Start of Data listing
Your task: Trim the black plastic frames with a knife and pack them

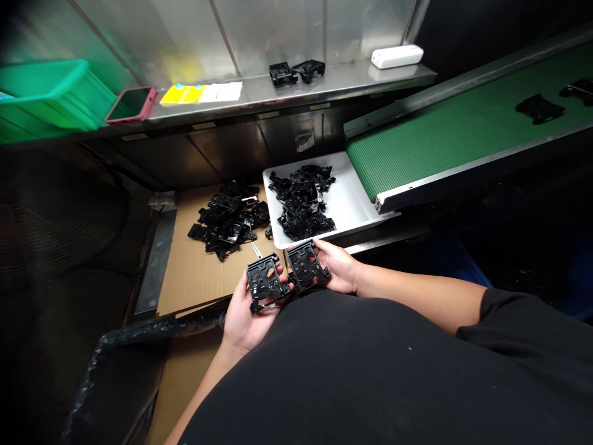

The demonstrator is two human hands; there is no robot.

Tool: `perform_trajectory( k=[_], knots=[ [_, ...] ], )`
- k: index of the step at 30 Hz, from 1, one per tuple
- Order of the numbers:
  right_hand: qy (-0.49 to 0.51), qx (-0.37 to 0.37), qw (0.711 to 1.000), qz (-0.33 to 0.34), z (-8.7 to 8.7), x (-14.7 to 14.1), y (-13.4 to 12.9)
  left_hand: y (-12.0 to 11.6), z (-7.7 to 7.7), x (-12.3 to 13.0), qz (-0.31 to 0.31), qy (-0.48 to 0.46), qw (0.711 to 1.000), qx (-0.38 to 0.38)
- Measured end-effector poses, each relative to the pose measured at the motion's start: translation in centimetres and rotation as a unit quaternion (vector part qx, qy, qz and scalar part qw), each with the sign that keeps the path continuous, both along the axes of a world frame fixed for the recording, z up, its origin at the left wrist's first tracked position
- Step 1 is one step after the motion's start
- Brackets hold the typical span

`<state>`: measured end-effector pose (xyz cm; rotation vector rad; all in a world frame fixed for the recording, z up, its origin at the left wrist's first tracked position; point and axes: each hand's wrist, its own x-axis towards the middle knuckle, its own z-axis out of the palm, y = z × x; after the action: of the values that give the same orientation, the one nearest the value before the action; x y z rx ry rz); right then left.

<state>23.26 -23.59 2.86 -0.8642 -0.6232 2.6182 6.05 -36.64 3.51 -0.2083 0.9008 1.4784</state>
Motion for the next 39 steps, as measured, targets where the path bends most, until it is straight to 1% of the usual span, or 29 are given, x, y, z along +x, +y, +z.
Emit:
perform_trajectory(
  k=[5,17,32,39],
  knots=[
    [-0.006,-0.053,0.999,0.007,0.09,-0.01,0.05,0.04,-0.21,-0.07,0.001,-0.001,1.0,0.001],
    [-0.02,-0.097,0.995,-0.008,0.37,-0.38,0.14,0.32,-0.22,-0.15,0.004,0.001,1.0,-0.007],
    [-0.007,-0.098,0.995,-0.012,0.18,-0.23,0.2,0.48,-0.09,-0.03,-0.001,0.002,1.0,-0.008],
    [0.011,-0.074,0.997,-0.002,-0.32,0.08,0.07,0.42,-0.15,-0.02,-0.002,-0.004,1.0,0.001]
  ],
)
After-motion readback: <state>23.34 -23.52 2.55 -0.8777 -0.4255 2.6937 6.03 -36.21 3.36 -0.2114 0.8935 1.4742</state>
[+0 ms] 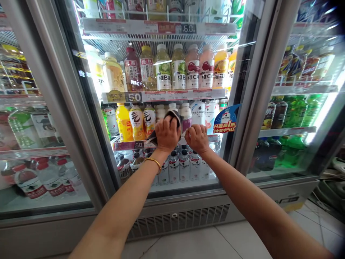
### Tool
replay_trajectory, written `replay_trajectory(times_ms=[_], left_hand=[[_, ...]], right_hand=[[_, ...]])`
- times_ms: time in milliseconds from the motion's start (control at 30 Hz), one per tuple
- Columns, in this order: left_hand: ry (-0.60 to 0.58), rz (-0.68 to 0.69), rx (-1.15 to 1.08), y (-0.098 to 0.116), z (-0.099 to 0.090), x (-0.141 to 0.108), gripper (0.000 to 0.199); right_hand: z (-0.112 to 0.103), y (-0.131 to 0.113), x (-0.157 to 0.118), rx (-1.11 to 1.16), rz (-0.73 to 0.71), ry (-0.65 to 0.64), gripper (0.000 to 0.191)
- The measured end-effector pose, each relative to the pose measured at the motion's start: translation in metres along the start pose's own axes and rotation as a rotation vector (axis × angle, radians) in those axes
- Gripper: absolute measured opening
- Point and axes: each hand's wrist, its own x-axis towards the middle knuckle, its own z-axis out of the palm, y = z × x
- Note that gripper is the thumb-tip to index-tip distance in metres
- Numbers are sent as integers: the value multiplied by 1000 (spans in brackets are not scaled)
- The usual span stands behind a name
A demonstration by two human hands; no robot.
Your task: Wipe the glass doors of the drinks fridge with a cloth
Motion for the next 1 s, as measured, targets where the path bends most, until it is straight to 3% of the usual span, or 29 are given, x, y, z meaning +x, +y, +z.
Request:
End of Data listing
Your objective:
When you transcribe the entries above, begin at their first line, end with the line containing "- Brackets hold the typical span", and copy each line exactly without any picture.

Finished task:
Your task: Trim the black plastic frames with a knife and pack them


The demonstrator is two human hands; there is no robot.

Tool: `perform_trajectory( k=[_], knots=[ [_, ...] ], )`
- k: index of the step at 30 Hz, from 1, one per tuple
- Order of the numbers:
  right_hand: qy (-0.49 to 0.51), qx (-0.37 to 0.37), qw (0.711 to 1.000), qz (-0.33 to 0.34), z (-8.7 to 8.7), x (-14.7 to 14.1), y (-13.4 to 12.9)
  left_hand: y (-12.0 to 11.6), z (-7.7 to 7.7), x (-12.3 to 13.0), qz (-0.31 to 0.31), qy (-0.48 to 0.46), qw (0.711 to 1.000), qx (-0.38 to 0.38)
- Measured end-effector poses, each relative to the pose measured at the motion's start: translation in centimetres and rotation as a unit quaternion (vector part qx, qy, qz and scalar part qw), each with the sign that keeps the path continuous, both along the axes of a world frame fixed for the recording, z up, its origin at the left wrist's first tracked position
- Step 1 is one step after the motion's start
- Brackets hold the typical span

No further work is required for this exercise.